DESCRIPTION OF SYMBOLS 1 Exposure apparatus 100 Light source apparatus 110 Generation | occurrence | production part 112 Nozzle 114 Electrode 120 Debris filter 130 Condensing mirror 140 Differential exhaust chamber 150 Light source chamber 152 Aperture 160 Measuring apparatus 170 Judgment part 175 Output apparatus 180 Control part 200 Illumination optical system 210 Illumination system mirror 220 Optical Integrator 250 Illumination System Chamber

Claims (11)

An exposure optical system that illuminates a pattern with the exposure light from the light source unit that generates exposure light by plasma, and that exposes the pattern to an object to be exposed,
A measuring device for measuring the amount of contaminants flowing into the illumination optical system from the light source unit and / or detecting the type of contaminants;
An exposure apparatus comprising: a determination unit that determines the performance of the light source unit based on a measurement result and / or a detection result of the measurement device.

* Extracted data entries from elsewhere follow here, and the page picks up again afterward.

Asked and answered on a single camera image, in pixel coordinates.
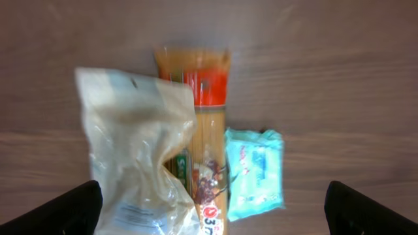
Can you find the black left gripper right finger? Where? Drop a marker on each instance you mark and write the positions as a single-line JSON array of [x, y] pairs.
[[350, 212]]

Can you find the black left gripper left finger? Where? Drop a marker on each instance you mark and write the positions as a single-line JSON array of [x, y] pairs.
[[75, 212]]

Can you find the teal wet wipes packet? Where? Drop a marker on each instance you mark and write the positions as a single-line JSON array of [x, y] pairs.
[[255, 162]]

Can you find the clear pouch of brown powder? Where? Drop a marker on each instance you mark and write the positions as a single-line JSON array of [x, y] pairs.
[[135, 124]]

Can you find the orange spaghetti packet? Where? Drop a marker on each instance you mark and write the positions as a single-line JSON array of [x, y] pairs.
[[201, 166]]

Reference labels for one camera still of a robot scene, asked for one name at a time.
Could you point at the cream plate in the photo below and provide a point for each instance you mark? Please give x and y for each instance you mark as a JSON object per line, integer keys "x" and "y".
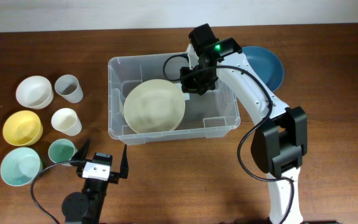
{"x": 179, "y": 124}

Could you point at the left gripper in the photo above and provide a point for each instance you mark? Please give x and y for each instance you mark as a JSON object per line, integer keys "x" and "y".
{"x": 114, "y": 176}

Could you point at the white label in container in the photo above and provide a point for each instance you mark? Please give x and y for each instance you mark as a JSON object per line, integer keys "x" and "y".
{"x": 187, "y": 96}

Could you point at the mint green bowl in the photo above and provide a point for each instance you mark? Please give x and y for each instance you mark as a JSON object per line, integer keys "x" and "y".
{"x": 20, "y": 166}

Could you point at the green cup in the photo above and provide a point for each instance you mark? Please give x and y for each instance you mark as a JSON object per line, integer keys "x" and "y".
{"x": 61, "y": 150}

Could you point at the dark blue plate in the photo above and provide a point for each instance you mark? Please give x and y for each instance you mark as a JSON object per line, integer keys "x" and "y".
{"x": 266, "y": 65}

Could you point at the yellow bowl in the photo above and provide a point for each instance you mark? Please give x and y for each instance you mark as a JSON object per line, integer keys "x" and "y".
{"x": 23, "y": 128}

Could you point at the grey translucent cup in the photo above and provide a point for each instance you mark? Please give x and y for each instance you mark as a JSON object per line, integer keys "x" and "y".
{"x": 69, "y": 88}

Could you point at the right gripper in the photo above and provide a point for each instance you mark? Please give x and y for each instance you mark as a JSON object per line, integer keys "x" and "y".
{"x": 187, "y": 84}

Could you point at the cream cup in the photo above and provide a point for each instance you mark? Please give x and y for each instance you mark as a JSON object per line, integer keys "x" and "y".
{"x": 66, "y": 121}

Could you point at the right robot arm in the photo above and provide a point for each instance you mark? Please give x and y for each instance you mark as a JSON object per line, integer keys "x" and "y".
{"x": 279, "y": 133}

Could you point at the white bowl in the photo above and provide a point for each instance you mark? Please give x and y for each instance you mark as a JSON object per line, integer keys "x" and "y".
{"x": 34, "y": 92}

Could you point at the clear plastic storage container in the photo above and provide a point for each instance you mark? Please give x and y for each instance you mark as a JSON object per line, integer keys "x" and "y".
{"x": 211, "y": 115}

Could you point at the beige plate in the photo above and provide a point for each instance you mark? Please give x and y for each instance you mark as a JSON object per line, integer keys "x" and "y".
{"x": 153, "y": 86}

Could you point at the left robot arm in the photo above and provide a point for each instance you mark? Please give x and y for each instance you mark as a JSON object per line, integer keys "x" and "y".
{"x": 86, "y": 206}

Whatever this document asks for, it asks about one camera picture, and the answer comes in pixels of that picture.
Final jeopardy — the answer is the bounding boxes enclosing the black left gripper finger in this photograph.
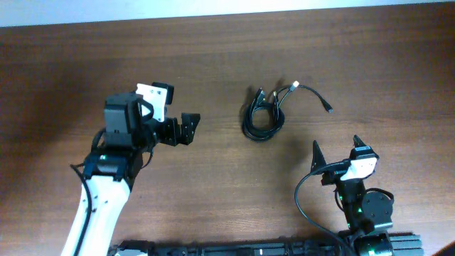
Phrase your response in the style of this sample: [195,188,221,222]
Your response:
[180,122,195,145]
[181,113,200,132]

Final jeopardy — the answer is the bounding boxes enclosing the thick black cable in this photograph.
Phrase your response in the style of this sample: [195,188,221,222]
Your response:
[241,87,286,142]

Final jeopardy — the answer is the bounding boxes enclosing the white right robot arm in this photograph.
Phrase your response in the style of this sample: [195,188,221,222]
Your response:
[311,136,394,255]

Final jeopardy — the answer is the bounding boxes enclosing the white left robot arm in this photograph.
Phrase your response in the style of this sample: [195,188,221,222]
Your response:
[62,92,201,255]

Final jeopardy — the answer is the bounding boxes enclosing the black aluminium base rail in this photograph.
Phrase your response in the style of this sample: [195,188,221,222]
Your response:
[107,233,424,256]

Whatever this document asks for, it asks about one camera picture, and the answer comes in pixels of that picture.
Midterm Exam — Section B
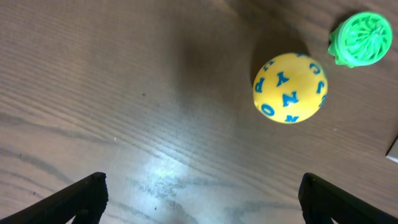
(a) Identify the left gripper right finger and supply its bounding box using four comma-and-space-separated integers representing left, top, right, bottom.
298, 172, 397, 224

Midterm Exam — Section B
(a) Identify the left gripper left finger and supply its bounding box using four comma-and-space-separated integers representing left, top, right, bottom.
1, 172, 109, 224

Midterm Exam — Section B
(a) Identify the yellow ball with blue letters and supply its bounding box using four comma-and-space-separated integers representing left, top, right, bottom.
252, 53, 328, 124

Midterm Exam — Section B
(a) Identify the green plastic round toy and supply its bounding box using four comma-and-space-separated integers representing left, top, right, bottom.
328, 11, 393, 68

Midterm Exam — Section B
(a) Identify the white cardboard box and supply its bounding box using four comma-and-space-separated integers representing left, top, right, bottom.
386, 136, 398, 163

An exposure apparatus that has an illumination optical system that illuminates a pattern using light from a light source unit that emits exposure light by plasma generated in a space surrounded by a light source chamber, and exposes the pattern onto an object to be exposed. And
A measuring device for measuring the amount of contaminants in the light source chamber and / or detecting the type of contaminants;
An exposure apparatus comprising: a determination unit that determines the performance of the light source unit based on a measurement result and / or a detection result of the measurement device.   The exposure apparatus according to claim 1, further comprising a control unit that controls the amount of light generated based on a determination result by the determination unit.   The exposure apparatus according to claim 1, further comprising an output device that outputs a determination result by the determination unit.   The exposure apparatus according to claim 1, wherein the measurement apparatus measures the gas or the contaminant at predetermined time intervals during the generation of the plasma.   The exposure apparatus according to claim 1, wherein the exposure light has a wavelength of 20 nm or less. A generator for generating light by plasma;
A chamber for storing the generation unit;
A light source device comprising: a measuring device for measuring a quantity of contaminants in the chamber and / or detecting a kind of the contaminants.   The light source device according to claim 7, further comprising: a determination unit that determines performance of the light source device based on a measurement result and / or a detection result of the measurement device.   The light source apparatus according to claim 8, wherein the exposure apparatus further includes a control unit that controls a generation amount of the light based on a determination result by the determination unit.   The light source device according to claim 8, wherein the exposure apparatus further includes an output device that outputs a determination result by the determination unit. Exposing the object to be exposed using the exposure apparatus according to any one of claims 1 to 6;
And developing the exposed object to be exposed.